前半の「ポストコロナ時代の関西」シンポではまず藻谷浩介さんの講演が示唆的。最近のコロナ問題では「怖がりすぎず賢く備える」ことを発信。世界と日本の都道府県別の感染率などを示していただき、人口過密な都会ほど感染が深刻。東京一極集中は、コロナ感染だけでなく、首都直下地震など災害大国の日本ではリスクが高い。東京と関西、「双極の国土」づくりが必要と強く主張していただきました。

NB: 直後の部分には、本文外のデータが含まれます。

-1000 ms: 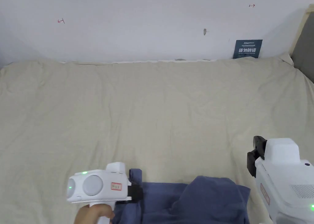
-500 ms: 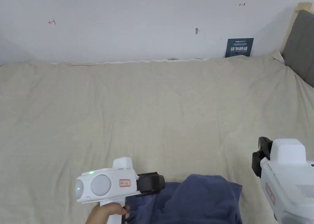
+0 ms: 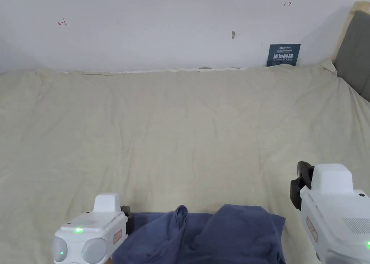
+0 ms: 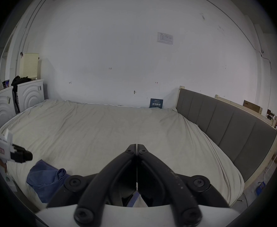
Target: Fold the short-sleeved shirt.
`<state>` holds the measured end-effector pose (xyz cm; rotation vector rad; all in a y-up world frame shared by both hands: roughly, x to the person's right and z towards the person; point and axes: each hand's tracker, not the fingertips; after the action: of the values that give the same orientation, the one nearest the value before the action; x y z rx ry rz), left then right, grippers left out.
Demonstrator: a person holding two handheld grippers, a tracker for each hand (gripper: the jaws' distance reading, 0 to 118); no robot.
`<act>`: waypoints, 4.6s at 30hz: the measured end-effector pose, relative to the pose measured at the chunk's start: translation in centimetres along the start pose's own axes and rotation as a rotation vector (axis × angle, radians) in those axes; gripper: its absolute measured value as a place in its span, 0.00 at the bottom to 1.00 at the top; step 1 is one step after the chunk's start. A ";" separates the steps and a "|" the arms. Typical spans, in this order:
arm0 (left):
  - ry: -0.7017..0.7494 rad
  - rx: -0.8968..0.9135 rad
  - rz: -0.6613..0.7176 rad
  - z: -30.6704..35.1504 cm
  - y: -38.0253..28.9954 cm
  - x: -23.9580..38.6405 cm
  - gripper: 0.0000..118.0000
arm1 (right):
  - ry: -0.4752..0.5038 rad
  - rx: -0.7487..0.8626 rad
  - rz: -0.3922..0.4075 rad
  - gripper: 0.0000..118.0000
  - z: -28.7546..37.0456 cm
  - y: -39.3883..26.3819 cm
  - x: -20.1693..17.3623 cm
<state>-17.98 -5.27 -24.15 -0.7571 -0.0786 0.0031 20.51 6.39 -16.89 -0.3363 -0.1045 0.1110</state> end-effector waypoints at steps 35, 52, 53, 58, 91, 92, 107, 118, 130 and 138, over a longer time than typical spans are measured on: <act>-0.447 -0.138 0.335 0.5 0.5 -1.5 0.04 | -0.015 -0.027 -0.009 0.02 -0.1 -0.2 1.7; -0.515 -0.320 0.545 -7.8 -2.8 -11.0 0.63 | -0.004 -0.080 0.017 0.02 -1.7 -0.7 0.1; -0.516 -0.309 0.511 -7.8 -2.9 -10.6 0.58 | -0.007 -0.084 0.020 0.02 -1.7 -0.7 0.1; -0.504 -0.301 0.438 -8.4 -2.9 -11.2 0.45 | -0.016 -0.099 0.017 0.02 -2.0 -0.9 0.3; -0.412 -0.239 0.104 4.3 7.2 2.5 0.07 | 0.034 -0.022 -0.026 0.02 0.4 0.2 0.7; -0.420 -0.253 0.085 3.9 7.3 4.0 0.07 | 0.030 -0.021 -0.028 0.02 0.5 0.1 0.9; -0.429 -0.441 -0.035 -5.6 2.6 17.6 0.71 | -0.047 -0.047 -0.052 0.02 1.6 -1.2 4.5; -0.386 0.000 0.022 2.2 5.0 13.1 0.89 | -0.034 -0.043 -0.060 0.02 1.4 -1.0 3.9; -0.212 0.100 -0.079 0.6 0.8 11.4 0.00 | -0.009 -0.033 -0.064 0.02 1.3 -1.0 3.3; -0.290 0.050 -0.199 -1.6 -3.3 17.6 0.00 | -0.038 -0.046 -0.075 0.02 1.3 -1.6 4.8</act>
<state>-0.38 -8.27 -21.80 -0.6921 -0.4284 -0.0739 25.22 5.91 -14.71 -0.3762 -0.1569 0.0408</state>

続くシンポジウムでは、経済界、環境、行政など多彩な面々。滋賀県からは、米原市旧伊吹町にお住まいのイーグレット・オフィスの須藤明子さんが、野生動物は府県境を超えて動くことから、カワウやシカなどの管理経験を紹介。特に環境保全局を預かった滋賀県としては、琵琶湖だけでなく関西全体で漁業被害などを起こしていたカワウ管理が実績を示したのは須藤さんたちの働きゆえです。
経済界では、住友電工会長の松本正義さんの発言は心強かったです。もともと関西発の住友グループ20社のほとんどは本社を東京へ移しているが、いざ関西でのイベントへでは、ふるさと意識を発揮してもらい、高額の寄付が集まるということ。行政では吉村知事が、大阪都構想の住民投票敗北をうけて、それでも関西としてのひとつの意思表示ができる母体づくりは大切と発信。関西・大阪万博などを核に関西としての発信力を強めたいと。
最後の「関西広域連合の10年を振り返る」の中で、元京都府知事山田啓二氏とともに登壇させていただきました。私は10年前に、関西広域連合の必要性を琵琶湖淀川水系の最源流の知事として強く感じたことを振り返りました。上下流は、古代からまさにライバルとして対立してきた。ライバルという言葉はリバーからきている。
その対立を理由に国が第三者的に府県間の河川管理をしてくる。そこで当事者の自主管理をしようと提案。「上流は下流を思い、下流は上流に感謝する」という上下流連携思想をつくり、京都府、大阪府、兵庫県に呼びかけた2008年から2009年。その経験が関西広域連合のひとつのきっかけであったことを語らせていただきました。
これまでの10年はまさに「はじまりの10年」。これからの10年にむけて、関西は、京都・大阪・神戸という三拠点が「ひとつ、ひとつ、主張してきた」のが、これからは精神としても実態としても「関西はひとつ」をひっぱっていただくようお願いしました。
10年間、広域連合長として全体をひっぱってきた井戸知事が引退なさり、仁坂和歌山県知事に連合長がかわるということ。コロナ問題で、「和歌山モデル」としてリーダーシップを発揮した仁坂知事ならではのご活躍に期待です。(写真は、滋賀県議の山本正さん、川島隆二さんにご協力いただきました)。